GROUP BY and HAVING

GROUP BY and HAVING

An introduction to the GROUP BY and HAVING statements in SQL

Aggregate functions take multiple inputs and provide a single output. The most common are:

AVG() which returns the average value

SELECT AVG(column_name) FROM table_name

COUNT() which returns the number of values

SELECT COUNT(*) FROM table_name

MAX() which returns the maximum value

SELECT MAX(column_name) FROM table_name

MIN() which returns the minimum value

SELECT MIN(column_name) FROM table_name

SUM() which adds up all the values and returns the answer

SELECT SUM(column_name) FROM table_name

ROUND() this rounds off a number up to a specified number of decimal places. Used a lot with AVG() with get a response that is easier to read and work with

SELECT ROUND(AVG(column_name)) FROM table_name

Aggregate functions can only be called in the SELECT or HAVING clause

Aggregate functions return a single value, and as such you can’t include multiple columns in your query when using the aggregate functions on their own.

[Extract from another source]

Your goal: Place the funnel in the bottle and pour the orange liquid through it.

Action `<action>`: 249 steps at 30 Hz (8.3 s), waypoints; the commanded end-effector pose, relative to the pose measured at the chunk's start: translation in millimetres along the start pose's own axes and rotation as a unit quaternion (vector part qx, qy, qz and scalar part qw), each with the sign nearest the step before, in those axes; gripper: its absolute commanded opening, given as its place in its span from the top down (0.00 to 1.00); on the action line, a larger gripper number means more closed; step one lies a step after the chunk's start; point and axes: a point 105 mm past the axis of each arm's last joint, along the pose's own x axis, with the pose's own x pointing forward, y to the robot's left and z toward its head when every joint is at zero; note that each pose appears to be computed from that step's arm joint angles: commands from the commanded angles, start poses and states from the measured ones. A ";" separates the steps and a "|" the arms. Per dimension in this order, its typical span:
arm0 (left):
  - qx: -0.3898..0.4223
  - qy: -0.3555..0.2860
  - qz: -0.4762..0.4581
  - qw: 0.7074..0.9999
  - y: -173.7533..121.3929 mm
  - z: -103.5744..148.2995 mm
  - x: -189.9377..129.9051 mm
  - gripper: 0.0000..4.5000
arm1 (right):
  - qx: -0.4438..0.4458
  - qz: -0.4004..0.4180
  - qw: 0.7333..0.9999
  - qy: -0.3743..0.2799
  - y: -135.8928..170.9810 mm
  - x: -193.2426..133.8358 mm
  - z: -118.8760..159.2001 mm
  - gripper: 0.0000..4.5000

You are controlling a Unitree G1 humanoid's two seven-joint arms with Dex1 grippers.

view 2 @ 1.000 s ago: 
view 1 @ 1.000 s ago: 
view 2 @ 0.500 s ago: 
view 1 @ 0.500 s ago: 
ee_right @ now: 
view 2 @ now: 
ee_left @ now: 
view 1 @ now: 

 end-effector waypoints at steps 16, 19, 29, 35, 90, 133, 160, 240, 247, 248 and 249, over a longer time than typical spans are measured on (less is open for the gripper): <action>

You are able to run multiple aggregate functions in a single query because they will both return a single value. Each function will return its own result

SELECT MAX(column_name), MIN(column_name), ROUND(AVG(column_name),2) FROM table_name

GROUP BY allows us to aggregate and apply functions to better understand how data is distributed per category. It allows us to aggregate columns by category.

SELECT category_column, AGGREGATE_FUNCTION(data_column) FROM table_name GROUP BY (category_column)

First we need a category column to group by. They are treated as non continuous for the sake of the group by. They can appear to be continuous, but will be treated as not, for the sake of the GROUP BY. Also, numeric values can also be categorical.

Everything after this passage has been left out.